__Exercise description__: In full and word for word, copy the listing; no pictures belong in the copy.
"""
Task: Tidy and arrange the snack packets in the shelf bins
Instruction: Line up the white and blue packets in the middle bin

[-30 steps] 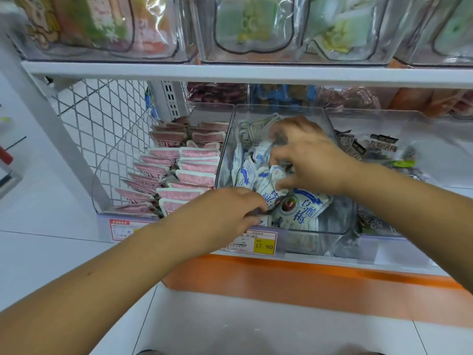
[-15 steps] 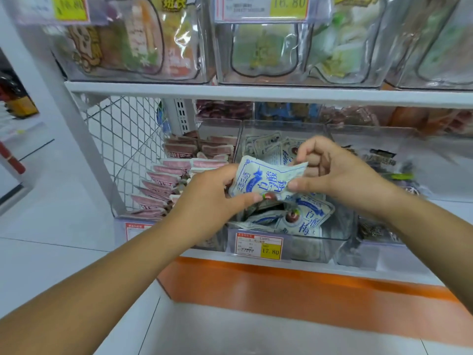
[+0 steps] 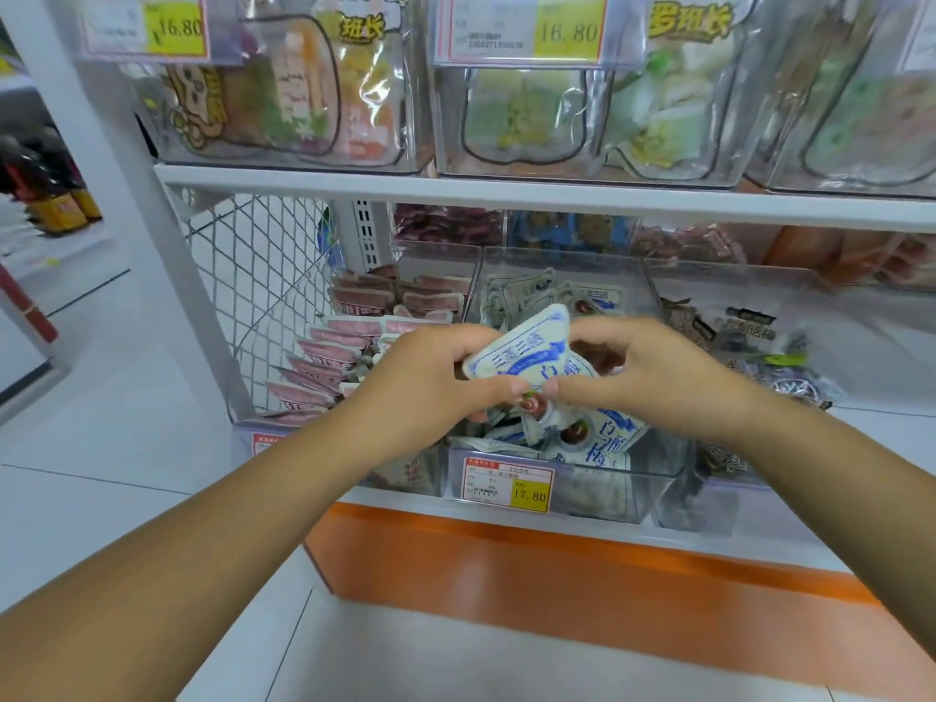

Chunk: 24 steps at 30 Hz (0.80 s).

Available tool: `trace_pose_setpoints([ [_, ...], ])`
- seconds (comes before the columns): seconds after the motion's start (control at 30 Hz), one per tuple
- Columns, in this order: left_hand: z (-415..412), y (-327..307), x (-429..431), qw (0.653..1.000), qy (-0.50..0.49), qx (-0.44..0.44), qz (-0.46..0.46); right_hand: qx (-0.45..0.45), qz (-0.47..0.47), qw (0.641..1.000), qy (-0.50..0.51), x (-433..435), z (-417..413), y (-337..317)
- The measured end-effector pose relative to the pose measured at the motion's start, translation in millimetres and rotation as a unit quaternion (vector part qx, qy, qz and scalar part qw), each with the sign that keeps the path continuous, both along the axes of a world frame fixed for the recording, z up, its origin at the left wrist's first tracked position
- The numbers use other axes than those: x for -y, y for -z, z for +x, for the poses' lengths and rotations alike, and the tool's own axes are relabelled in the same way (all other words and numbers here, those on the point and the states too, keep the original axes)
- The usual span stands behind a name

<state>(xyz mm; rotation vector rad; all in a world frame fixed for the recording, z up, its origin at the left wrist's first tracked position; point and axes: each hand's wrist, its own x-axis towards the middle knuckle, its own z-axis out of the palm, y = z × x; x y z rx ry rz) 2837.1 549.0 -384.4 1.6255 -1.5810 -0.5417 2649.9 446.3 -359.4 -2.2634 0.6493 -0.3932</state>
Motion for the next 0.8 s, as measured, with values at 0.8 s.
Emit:
trace_pose_setpoints([
  [0.8, 22.0, 13.2, 28.4, 0.862, 0.077, 0.500, -0.036, -0.022, 0.009, 0.995, 0.098, 1.8, -25.9, -12.1],
])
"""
__Finished exercise__:
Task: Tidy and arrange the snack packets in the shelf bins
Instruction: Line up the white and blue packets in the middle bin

[-30 steps] 
[-15 steps] 
[+0 steps] 

Chunk: 24 steps at 30 Hz (0.80 s).

Available tool: `trace_pose_setpoints([ [_, ...], ])`
- seconds (comes before the columns): seconds after the motion's start (control at 30 Hz), one per tuple
- Columns, in this order: left_hand: z (-415..412), y (-327..307), x (-429..431), qw (0.653..1.000), qy (-0.50..0.49), qx (-0.44..0.44), qz (-0.46..0.46); right_hand: qx (-0.45..0.45), qz (-0.47..0.47), qw (0.641..1.000), qy (-0.50..0.51), x (-433..435), z (-417..413), y (-337..317)
- The measured end-effector pose relative to the pose measured at the motion's start, translation in millimetres and rotation as a unit quaternion (vector part qx, qy, qz and scalar part qw), each with the sign that keeps the path continuous, both along the axes of a world frame fixed for the recording, z up, its origin at the left wrist's first tracked position
- The numbers use other axes than those: x for -y, y for -z, z for +x, for the poses' lengths and rotations alike, and the tool's own axes are relabelled in the same way (all other words and numbers here, those on the point and the states too, keep the original axes)
- The usual span stands behind a name

<state>(xyz mm; rotation vector rad; all in a world frame fixed for the recording, z up, its origin at the left wrist's first tracked position; point and axes: each hand's wrist, its own x-axis towards the middle knuckle, its own z-axis out of the palm, y = z × x; x y z rx ry rz) 2837.1 549.0 -384.4 1.6255 -1.5810 -0.5417 2649.9 446.3 -359.4 -2.2634 0.6493 -0.3932</state>
Motion for the next 0.8 s, as measured, with values at 0.8 s.
Emit:
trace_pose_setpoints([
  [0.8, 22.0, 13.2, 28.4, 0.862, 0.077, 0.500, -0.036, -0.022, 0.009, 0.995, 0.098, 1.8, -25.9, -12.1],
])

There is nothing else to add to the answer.